Your goal: Take the material below and output exactly the run of lines from the one containing "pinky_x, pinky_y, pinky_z" down to the one containing "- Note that", with both included.

Start of Block

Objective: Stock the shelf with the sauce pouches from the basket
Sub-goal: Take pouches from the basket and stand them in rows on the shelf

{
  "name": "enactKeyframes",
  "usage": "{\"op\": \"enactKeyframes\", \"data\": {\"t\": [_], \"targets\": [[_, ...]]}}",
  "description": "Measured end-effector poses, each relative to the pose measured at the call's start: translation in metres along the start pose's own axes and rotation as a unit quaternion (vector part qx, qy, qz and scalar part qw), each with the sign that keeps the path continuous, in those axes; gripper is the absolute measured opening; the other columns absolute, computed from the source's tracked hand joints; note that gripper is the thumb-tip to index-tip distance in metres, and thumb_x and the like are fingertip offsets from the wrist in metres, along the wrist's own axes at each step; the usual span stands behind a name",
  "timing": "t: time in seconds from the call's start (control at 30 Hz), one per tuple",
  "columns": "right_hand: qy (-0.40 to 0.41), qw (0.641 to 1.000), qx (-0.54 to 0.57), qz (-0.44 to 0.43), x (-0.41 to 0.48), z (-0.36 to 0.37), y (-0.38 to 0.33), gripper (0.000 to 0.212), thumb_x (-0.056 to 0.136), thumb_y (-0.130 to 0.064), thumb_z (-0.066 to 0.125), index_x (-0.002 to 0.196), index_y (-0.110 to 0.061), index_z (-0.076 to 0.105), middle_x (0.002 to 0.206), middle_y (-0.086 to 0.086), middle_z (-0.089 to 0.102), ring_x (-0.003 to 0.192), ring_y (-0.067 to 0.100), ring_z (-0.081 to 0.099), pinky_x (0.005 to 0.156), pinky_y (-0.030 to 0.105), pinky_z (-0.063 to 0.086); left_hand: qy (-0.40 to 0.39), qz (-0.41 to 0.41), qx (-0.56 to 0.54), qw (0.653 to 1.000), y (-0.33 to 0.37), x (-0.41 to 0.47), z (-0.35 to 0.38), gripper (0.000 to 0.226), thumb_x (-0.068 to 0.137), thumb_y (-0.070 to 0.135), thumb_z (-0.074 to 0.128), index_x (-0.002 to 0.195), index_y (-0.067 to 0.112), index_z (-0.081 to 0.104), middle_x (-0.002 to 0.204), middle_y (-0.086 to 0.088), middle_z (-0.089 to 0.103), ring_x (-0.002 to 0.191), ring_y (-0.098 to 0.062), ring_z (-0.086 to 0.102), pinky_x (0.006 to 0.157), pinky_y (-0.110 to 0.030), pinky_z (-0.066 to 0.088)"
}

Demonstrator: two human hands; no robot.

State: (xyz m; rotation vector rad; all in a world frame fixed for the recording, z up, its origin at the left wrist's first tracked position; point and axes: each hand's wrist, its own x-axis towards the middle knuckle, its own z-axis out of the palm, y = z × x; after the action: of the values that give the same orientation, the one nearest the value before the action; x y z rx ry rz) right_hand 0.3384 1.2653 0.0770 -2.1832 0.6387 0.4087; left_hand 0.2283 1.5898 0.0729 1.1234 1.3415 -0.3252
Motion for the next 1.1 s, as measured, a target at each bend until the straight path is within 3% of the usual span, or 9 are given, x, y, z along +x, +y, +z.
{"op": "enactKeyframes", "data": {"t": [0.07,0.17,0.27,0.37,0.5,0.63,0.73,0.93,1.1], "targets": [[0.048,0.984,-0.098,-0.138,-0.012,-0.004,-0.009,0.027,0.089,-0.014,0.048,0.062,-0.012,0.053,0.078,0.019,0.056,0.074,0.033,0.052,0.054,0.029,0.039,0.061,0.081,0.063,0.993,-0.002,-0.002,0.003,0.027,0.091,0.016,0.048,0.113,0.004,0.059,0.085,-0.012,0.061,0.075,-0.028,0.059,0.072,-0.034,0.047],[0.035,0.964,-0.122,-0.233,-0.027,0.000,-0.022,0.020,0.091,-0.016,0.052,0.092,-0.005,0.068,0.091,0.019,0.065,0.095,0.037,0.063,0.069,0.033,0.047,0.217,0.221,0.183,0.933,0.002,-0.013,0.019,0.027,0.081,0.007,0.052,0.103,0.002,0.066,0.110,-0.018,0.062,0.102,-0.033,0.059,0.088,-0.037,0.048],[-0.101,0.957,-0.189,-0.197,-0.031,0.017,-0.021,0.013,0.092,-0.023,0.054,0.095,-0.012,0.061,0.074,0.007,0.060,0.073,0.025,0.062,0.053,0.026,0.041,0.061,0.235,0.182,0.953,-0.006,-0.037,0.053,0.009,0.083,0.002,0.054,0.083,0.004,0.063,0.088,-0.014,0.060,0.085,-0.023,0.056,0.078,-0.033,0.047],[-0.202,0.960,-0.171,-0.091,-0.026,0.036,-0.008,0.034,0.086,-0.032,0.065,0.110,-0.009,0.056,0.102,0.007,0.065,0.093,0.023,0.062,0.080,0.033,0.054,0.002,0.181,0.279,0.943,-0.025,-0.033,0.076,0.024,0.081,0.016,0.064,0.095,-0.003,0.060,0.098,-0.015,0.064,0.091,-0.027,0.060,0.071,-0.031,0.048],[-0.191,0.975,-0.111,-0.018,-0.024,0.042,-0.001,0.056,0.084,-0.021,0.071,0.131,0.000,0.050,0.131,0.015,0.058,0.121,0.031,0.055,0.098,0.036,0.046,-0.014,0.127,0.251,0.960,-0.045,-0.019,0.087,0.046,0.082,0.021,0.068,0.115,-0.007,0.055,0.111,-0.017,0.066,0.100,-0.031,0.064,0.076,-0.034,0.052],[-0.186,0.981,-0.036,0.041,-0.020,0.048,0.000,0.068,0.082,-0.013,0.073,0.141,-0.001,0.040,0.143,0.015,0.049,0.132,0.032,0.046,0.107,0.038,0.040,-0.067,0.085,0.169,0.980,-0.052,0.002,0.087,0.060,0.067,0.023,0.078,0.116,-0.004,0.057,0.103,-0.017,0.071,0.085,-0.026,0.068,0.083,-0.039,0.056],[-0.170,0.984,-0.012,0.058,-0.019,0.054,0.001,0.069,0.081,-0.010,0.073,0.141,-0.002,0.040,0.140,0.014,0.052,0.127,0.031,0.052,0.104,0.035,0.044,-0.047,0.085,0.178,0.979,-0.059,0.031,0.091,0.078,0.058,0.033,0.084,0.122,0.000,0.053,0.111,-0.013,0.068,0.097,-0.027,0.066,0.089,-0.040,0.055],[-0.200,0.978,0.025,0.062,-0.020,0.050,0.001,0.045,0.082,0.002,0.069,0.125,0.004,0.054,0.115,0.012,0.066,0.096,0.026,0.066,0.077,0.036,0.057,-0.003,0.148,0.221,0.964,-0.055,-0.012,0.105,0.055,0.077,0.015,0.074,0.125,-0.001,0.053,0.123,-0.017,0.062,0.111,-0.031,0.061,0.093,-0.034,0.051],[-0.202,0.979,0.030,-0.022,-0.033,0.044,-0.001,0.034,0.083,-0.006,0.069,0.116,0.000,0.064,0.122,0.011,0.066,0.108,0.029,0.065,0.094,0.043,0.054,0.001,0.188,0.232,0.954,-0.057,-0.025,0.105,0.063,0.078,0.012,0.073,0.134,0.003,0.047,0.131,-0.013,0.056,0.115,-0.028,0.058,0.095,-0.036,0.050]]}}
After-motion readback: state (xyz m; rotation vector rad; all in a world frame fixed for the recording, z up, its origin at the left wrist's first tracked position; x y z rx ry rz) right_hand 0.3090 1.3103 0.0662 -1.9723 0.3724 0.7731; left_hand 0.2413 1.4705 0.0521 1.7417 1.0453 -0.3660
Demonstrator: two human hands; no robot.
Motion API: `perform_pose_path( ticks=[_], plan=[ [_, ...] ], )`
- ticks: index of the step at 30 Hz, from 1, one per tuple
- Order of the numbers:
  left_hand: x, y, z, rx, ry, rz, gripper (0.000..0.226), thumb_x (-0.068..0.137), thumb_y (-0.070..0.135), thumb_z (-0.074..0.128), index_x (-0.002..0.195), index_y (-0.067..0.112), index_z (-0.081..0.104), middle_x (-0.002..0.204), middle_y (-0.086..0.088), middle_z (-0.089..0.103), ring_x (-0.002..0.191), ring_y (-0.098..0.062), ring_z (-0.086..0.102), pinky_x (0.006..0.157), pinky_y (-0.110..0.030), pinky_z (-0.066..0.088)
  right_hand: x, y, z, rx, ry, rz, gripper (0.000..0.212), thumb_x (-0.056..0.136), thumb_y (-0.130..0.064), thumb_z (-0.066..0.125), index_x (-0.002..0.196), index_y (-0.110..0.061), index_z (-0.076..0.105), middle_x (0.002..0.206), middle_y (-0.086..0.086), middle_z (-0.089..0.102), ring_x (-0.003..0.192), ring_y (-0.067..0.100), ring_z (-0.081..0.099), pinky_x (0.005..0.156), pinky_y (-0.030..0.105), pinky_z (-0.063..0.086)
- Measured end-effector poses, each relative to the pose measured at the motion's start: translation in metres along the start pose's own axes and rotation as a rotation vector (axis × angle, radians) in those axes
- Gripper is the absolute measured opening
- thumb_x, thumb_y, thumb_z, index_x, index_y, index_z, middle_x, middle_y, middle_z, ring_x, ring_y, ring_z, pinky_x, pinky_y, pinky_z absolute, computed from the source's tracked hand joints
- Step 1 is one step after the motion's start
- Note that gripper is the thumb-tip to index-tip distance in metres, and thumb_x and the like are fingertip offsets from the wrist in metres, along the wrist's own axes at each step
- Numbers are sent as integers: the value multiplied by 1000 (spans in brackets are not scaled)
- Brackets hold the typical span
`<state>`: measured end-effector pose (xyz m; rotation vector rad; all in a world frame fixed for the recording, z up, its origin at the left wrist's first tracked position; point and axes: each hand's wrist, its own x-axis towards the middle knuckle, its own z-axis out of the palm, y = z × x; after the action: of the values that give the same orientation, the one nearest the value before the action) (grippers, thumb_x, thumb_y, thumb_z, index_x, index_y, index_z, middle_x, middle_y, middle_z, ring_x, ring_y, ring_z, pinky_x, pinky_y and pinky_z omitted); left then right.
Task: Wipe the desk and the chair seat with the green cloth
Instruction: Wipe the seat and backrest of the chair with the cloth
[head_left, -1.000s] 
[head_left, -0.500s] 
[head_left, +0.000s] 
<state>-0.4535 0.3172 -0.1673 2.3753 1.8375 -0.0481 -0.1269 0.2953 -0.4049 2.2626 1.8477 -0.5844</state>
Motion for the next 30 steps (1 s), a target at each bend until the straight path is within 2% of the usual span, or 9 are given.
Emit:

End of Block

Response below:
- thumb_x, thumb_y, thumb_z, index_x, index_y, index_z, middle_x, middle_y, middle_z, ring_x, ring_y, ring_z, pinky_x, pinky_y, pinky_z absolute, computed from the source's tracked hand joints
- Step 1 is one step after the motion's start
- Note that gripper is the thumb-tip to index-tip distance in metres, and thumb_x and the like are fingertip offsets from the wrist in metres, along the wrist's own axes at each step

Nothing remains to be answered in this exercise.